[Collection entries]
--
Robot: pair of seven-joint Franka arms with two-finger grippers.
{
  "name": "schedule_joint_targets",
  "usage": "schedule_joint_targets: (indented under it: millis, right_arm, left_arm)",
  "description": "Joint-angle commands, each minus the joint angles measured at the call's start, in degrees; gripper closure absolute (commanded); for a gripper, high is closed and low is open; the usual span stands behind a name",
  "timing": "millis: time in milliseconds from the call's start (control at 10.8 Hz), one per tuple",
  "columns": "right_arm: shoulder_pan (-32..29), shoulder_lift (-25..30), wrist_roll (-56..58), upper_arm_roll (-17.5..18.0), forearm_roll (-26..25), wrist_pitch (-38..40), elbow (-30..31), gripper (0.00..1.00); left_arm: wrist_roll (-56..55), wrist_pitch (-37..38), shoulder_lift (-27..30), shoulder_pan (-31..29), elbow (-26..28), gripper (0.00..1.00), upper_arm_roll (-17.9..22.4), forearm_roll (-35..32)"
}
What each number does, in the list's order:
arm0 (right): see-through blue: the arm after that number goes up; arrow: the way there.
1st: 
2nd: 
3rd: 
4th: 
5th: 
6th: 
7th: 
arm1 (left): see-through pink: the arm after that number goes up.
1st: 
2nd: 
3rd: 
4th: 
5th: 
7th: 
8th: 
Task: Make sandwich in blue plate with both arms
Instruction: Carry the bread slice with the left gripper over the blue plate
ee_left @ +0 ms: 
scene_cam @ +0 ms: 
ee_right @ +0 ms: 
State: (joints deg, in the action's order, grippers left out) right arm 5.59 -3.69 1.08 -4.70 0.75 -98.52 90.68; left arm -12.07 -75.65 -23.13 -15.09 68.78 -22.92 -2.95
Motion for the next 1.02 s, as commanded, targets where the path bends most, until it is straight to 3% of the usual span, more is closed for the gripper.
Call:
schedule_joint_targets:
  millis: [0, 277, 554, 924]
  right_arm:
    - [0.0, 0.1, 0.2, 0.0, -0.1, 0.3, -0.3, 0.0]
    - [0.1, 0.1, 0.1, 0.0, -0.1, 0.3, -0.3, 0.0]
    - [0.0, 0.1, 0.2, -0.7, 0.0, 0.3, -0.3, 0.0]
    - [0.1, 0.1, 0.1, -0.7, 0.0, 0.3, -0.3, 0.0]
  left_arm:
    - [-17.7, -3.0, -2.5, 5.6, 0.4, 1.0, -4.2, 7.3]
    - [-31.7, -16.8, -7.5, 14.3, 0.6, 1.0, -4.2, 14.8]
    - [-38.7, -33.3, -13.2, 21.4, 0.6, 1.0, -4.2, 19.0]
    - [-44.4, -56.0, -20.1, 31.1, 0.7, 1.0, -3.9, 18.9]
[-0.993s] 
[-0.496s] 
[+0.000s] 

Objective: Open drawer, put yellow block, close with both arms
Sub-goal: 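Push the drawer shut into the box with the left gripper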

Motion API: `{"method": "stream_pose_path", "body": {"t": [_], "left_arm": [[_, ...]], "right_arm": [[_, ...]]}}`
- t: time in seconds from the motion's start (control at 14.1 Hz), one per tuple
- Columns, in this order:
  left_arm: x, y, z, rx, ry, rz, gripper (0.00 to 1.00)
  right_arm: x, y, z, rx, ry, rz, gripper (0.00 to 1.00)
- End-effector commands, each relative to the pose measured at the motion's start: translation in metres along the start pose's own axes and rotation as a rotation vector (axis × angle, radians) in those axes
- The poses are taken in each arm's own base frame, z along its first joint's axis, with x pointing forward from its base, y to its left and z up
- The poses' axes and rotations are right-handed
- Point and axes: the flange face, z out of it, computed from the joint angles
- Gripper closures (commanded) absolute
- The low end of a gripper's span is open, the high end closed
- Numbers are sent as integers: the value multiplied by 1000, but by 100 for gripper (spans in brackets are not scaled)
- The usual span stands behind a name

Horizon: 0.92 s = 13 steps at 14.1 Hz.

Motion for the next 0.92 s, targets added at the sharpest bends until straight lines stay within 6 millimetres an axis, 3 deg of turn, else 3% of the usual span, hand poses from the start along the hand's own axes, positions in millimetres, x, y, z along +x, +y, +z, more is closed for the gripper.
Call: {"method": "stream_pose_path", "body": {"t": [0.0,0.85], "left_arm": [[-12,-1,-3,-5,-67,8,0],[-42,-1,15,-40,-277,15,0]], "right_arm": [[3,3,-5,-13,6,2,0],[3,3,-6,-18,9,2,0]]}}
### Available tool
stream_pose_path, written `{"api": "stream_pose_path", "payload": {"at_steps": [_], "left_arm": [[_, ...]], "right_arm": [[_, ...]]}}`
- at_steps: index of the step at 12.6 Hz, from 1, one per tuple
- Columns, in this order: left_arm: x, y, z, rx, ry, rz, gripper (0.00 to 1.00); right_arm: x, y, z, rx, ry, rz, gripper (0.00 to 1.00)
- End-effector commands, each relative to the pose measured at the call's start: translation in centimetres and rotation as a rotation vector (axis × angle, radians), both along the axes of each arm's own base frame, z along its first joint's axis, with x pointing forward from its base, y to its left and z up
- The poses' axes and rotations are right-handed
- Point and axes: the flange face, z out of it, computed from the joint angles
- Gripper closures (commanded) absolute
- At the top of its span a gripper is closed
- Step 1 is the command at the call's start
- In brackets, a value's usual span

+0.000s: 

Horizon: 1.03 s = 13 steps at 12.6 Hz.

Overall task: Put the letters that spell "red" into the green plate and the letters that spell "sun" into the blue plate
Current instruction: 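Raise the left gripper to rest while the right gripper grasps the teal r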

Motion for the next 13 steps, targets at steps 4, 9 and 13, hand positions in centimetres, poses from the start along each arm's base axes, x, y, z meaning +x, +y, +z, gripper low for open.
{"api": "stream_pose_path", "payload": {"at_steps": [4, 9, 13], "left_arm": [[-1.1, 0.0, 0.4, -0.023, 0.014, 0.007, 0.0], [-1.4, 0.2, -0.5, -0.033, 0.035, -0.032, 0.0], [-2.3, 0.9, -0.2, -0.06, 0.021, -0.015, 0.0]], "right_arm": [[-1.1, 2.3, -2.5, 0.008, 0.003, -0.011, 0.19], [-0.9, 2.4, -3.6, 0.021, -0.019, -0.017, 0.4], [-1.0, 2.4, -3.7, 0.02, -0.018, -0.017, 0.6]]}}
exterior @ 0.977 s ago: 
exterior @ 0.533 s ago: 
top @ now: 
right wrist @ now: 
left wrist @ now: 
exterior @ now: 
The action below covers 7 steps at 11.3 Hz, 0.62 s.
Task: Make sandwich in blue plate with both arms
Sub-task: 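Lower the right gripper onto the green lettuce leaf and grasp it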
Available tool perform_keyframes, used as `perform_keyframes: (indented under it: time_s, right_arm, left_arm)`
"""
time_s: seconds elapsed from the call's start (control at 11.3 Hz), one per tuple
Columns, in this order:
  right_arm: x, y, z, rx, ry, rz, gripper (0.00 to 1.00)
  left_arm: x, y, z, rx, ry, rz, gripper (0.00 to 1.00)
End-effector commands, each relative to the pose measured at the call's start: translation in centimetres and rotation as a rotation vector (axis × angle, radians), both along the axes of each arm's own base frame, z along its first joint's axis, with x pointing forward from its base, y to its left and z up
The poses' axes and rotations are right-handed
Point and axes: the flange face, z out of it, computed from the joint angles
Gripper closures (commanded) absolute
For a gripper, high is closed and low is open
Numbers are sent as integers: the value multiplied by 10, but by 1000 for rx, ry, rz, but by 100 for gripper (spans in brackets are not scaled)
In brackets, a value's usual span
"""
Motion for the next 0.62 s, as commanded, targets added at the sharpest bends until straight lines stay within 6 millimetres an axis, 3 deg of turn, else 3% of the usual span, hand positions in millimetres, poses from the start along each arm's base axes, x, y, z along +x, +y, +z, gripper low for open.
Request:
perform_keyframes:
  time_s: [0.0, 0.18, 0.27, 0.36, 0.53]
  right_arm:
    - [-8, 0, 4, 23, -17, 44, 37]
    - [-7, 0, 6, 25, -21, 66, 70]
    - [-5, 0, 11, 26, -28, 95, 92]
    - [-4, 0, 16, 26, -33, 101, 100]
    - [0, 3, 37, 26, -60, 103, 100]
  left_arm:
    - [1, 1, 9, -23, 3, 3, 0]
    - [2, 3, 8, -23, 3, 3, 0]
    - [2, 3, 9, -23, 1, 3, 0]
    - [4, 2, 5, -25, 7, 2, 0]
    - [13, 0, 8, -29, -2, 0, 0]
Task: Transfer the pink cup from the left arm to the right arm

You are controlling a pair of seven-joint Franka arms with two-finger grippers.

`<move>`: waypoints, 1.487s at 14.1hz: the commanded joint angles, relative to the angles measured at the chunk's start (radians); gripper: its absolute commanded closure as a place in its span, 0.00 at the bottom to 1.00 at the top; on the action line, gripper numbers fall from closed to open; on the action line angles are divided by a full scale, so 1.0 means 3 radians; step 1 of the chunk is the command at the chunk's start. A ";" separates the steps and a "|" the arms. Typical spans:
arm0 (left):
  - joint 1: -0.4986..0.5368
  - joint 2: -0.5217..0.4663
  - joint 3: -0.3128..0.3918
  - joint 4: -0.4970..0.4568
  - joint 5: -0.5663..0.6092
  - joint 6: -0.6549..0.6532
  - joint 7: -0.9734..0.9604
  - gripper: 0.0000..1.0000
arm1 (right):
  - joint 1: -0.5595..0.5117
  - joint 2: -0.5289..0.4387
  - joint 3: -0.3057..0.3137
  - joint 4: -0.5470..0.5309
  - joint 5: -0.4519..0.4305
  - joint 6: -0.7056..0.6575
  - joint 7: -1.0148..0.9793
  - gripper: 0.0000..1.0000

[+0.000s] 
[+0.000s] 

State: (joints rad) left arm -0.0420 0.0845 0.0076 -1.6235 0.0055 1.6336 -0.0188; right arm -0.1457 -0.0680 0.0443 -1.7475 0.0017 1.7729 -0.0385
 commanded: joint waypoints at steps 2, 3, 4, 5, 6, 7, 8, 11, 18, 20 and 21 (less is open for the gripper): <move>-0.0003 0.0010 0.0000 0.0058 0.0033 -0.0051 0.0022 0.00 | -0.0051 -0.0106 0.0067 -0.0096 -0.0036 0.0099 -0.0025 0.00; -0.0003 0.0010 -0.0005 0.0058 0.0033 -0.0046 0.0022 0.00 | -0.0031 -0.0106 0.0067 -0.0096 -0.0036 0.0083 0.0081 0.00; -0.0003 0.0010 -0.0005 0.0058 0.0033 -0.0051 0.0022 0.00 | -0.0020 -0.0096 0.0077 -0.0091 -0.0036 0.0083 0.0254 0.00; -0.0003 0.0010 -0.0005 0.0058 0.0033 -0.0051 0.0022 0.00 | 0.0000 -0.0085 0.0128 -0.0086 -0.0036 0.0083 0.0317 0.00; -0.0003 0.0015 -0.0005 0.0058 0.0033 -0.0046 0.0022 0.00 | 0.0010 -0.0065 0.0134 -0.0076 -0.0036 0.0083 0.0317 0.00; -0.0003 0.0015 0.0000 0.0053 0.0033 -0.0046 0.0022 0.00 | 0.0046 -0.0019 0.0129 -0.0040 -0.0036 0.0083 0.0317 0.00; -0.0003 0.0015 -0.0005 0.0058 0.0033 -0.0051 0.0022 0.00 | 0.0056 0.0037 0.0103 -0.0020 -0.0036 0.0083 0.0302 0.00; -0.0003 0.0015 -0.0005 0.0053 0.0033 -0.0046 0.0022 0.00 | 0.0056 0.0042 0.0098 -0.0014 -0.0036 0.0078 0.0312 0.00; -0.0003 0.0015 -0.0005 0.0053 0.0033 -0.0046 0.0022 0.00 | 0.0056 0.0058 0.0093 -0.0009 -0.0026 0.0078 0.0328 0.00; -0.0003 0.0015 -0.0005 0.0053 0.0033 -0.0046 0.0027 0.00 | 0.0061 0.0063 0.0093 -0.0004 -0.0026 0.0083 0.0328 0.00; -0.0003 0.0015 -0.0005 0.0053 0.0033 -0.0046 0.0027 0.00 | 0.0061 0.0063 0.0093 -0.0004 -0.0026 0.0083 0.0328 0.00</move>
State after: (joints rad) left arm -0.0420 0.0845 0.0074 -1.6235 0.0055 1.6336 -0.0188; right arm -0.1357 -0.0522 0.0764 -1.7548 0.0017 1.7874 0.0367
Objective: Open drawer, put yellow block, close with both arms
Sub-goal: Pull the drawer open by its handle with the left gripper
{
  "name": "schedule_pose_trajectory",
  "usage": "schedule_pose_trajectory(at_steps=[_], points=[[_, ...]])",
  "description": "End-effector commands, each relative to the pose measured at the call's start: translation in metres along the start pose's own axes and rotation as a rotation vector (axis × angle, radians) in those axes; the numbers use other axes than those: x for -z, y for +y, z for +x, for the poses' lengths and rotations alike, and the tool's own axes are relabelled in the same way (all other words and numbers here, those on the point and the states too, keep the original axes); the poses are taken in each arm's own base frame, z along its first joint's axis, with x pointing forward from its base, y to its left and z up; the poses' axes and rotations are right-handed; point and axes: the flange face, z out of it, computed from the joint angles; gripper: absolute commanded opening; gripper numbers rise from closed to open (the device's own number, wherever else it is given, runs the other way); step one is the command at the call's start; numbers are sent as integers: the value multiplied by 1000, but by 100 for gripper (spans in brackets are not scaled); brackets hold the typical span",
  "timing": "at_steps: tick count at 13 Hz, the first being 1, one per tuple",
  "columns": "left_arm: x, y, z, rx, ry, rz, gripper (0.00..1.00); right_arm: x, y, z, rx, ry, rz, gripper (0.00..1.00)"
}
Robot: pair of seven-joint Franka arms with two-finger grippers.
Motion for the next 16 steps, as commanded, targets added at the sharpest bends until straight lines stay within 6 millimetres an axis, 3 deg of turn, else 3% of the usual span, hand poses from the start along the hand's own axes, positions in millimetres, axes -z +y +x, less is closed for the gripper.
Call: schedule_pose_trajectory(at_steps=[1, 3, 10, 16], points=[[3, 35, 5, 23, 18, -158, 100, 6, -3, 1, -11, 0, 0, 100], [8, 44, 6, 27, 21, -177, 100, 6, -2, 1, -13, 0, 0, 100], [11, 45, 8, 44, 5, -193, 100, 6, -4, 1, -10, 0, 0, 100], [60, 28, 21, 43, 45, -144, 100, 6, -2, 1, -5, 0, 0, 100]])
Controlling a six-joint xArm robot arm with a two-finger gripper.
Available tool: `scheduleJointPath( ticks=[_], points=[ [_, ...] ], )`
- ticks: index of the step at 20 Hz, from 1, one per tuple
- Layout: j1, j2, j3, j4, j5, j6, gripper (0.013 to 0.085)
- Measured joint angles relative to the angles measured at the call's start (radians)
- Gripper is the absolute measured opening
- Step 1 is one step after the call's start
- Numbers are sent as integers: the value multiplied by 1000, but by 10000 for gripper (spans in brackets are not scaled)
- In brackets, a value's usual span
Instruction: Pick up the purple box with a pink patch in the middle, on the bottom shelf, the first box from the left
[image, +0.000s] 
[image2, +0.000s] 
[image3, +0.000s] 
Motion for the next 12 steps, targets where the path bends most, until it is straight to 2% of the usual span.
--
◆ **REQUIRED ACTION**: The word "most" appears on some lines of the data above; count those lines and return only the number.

◆ **ANSWER FOR THIS EXERCISE**: 2